(Dataset excerpts)
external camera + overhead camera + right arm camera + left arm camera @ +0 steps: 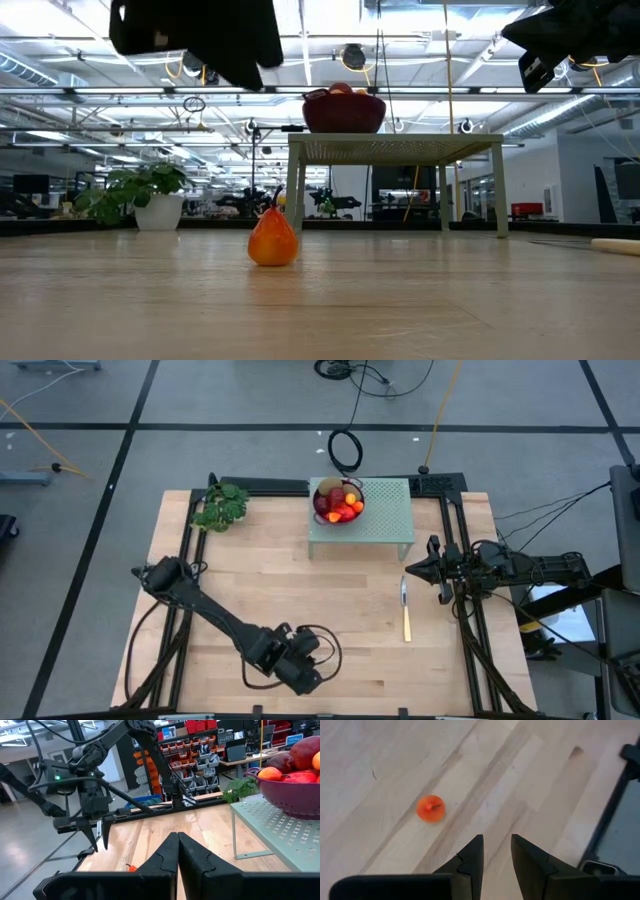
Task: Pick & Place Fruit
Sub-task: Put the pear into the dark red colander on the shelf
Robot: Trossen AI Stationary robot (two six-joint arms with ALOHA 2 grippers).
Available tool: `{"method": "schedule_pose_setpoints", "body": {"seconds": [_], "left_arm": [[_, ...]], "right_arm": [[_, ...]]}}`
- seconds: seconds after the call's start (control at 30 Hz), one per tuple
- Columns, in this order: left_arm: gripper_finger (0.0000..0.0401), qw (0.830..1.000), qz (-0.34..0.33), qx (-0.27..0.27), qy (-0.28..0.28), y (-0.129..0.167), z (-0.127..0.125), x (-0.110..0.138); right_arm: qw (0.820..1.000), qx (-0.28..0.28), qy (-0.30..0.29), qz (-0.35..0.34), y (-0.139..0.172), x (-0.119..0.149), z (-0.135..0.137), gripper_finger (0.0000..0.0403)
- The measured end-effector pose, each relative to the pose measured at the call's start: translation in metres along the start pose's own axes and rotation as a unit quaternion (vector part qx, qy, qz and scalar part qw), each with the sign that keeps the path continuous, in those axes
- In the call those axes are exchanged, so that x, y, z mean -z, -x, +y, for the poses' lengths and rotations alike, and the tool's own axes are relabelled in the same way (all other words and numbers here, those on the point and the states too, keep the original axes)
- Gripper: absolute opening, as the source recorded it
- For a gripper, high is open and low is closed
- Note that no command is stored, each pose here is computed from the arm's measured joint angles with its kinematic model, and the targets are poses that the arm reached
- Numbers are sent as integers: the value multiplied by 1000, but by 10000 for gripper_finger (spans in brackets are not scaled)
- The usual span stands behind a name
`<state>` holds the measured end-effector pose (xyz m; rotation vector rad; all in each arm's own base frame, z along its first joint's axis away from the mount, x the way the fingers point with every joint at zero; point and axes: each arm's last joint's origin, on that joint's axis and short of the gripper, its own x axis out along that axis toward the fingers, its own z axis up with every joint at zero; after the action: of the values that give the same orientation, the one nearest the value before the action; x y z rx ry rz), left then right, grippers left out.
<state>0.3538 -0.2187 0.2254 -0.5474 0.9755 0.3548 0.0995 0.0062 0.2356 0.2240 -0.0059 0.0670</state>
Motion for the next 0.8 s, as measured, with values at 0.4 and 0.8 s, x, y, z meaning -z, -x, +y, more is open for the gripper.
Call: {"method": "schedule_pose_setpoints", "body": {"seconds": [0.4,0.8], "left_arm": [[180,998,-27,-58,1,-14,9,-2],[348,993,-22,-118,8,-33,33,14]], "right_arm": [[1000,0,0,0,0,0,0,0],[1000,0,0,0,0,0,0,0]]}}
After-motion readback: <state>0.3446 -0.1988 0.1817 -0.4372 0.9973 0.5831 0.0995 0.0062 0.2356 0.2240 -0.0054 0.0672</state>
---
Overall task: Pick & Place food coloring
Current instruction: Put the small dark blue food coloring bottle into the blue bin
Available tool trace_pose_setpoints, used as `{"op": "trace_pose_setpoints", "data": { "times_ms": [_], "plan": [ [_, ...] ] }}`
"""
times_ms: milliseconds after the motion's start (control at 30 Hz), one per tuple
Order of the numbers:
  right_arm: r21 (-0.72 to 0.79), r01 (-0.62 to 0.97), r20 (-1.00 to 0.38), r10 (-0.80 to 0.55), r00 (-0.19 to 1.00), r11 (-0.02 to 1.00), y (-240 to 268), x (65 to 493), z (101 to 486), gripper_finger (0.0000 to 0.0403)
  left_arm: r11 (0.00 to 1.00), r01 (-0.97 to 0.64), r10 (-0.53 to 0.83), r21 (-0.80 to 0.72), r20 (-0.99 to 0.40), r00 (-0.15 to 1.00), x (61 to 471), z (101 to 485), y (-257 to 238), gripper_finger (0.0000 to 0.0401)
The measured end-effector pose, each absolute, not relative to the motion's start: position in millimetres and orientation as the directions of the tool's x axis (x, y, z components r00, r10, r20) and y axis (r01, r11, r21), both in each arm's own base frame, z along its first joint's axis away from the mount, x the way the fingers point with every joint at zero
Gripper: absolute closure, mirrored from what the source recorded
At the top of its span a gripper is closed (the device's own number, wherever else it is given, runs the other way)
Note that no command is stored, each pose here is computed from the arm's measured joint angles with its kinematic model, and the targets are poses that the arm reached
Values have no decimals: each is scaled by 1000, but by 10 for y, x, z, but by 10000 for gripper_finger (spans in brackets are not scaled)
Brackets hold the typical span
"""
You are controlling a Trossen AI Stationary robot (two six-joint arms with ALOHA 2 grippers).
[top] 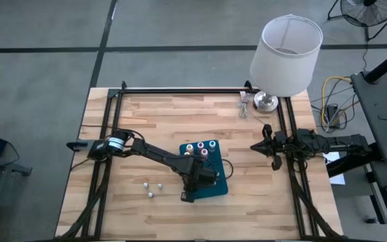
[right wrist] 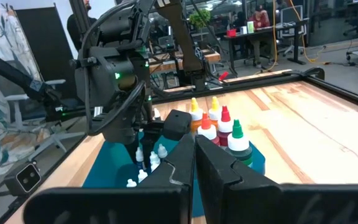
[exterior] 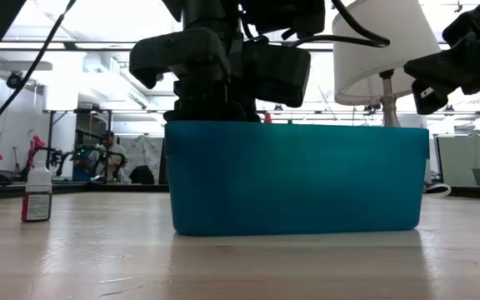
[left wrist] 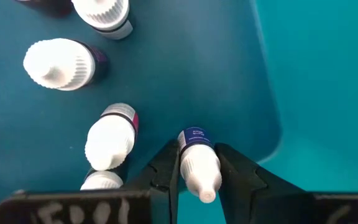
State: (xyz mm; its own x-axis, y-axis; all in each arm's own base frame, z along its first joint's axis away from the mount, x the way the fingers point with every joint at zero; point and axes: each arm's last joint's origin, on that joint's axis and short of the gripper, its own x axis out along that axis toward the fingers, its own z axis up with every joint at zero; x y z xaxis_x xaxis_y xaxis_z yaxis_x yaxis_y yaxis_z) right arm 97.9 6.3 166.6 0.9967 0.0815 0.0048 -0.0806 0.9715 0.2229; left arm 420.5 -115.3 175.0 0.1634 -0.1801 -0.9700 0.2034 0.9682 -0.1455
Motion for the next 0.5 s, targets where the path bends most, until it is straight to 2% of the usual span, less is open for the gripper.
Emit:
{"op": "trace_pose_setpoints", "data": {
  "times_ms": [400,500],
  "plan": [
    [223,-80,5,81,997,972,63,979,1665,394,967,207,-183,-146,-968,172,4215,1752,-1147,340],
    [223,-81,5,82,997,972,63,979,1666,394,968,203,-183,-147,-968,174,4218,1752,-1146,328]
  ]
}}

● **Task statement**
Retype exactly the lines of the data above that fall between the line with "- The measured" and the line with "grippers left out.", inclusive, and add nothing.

● **Written solution**
- The measured end-effector pose, each relative to the pose measured at the call's start: translation in metres along the start pose's own axes and rotation as a unit quaternion (vector part qx, qy, qz and scalar part qw), each with the sign that keeps the path continuous, in those axes
- In the call those axes are exchanged, so that x, y, z mean -z, -x, +y, for the poses' lengths and rotations alike, and the tool's own axes are relabelled in the same way (all other words and numbers here, those on the point and the states too, keep the original axes)
- Gripper: absolute opening, as the source recorded it
- For a gripper, high is open and low is closed
- Note that no command is stored, each pose here is computed from the arm's measured joint angles with its kinematic model, and the targets are poses that the arm reached
- Numbers are sent as integers: the value multiplied by 1000, but by 10000 for gripper_finger (spans in brackets are not scaled)
- The usual span stands behind a name
`<state>` holds the measured end-effector pose (xyz m; rotation vector rad; all in each arm's own base frame, z along its first joint's axis away from the mount, x the way the fingers point with every joint at zero; point and axes: each arm's last joint's origin, on that joint's axis and short of the gripper, its own x axis out along that axis toward the fingers, its own z axis up with every joint at zero; after the action: of the values that give the same orientation, the one nearest the value before the action; x y z rx ry rz), left then right, grippers left out.

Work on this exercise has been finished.